UNA VEZ, de esto hace muchos años, tomando una copa en uno de los bares del aeropuerto de Nueva York, un norteamericano me preguntó de dónde era yo. Le dije que de España, y comentó inmediatamente: "Mi madre también es católica". Todavía por aquellos tiempos muchos extranjeros identificaban a nuestro país con el Catolicismo. ¡Qué diferencia de hoy, en que, en muchos aspectos, somos una de las naciones más divorciadas de la religiosidad! Nación donde se cede más campo a otras creencias no católicas.

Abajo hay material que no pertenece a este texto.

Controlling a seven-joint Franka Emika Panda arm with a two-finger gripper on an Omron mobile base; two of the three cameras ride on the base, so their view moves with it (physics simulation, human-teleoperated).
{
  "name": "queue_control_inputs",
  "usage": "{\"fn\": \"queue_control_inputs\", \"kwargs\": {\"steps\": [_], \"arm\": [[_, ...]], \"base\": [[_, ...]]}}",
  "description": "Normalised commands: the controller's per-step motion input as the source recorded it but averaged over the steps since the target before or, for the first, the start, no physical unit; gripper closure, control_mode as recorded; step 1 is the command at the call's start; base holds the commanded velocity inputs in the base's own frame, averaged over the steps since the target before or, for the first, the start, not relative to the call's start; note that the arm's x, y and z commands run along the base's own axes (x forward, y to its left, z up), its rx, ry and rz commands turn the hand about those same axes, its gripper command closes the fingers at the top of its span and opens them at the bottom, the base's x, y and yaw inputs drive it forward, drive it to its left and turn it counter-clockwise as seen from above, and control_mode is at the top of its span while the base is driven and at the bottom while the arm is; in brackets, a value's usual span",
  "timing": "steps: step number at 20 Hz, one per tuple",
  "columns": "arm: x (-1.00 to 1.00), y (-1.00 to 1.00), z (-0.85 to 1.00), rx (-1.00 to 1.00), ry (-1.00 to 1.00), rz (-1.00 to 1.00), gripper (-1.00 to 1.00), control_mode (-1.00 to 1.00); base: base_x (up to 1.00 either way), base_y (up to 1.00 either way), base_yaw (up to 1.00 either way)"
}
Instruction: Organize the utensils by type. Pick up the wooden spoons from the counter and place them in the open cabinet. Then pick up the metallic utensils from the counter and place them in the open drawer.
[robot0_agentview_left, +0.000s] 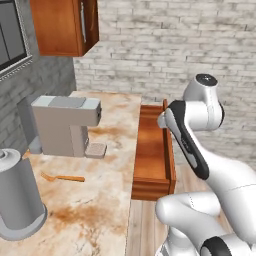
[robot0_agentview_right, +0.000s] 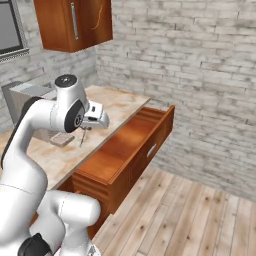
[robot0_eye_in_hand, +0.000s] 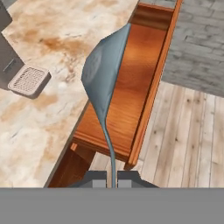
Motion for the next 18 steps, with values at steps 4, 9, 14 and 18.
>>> {"fn": "queue_control_inputs", "kwargs": {"steps": [4, 9, 14, 18], "arm": [[0.38, 0.0, -0.47, 0.03, 0.03, -0.05, 1.0, -1.0], [0.22, 0.0, -0.35, 0.01, 0.0, -0.07, 1.0, -1.0], [0.28, 0.0, -0.41, 0.0, 0.0, -0.08, 1.0, -1.0], [0.26, 0.0, -0.29, 0.0, 0.02, -0.08, 1.0, -1.0]], "base": [[0.0, 0.0, 0.0], [0.0, 0.0, 0.0], [0.0, 0.0, 0.0], [0.0, 0.0, 0.0]]}}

No voy a decir que esto es bueno o malo, porque cada uno es dueño de creer en lo que quiera, por algo somos democráticos, y sólo hago constatar los hechos. En este sentido me gustó el Pregón de la Semana Santa tinerfeña que leyó recientemente el prestigioso farmacéutico y brillante escritor Alfonso Morales y Morales, en la parroquia matriz de la Concepción.
El orador habló más que nada de sus vivencias personales, que son las de miles o millones de niños en épocas pasadas, en las que marchábamos por los senderos religiosos que nuestros padres creían los mejores para nuestra formación, y cuyas circunstancias tenían gran misterio y atracción para nosotros. El silencio se hacía en la ciudad, al morir el Señor, los velos negros cubrían los altares, y, en sustitución de las campanas, nos convocaba al templo el melancólico y sordo ruido de la matraca. Hasta que el Sábado de Gloria renacía la alegría de la ciudad.
Hoy, la gente huye a las playas y a los cruceros, como de la peste, ¡qué diferencia! ¡Qué pena!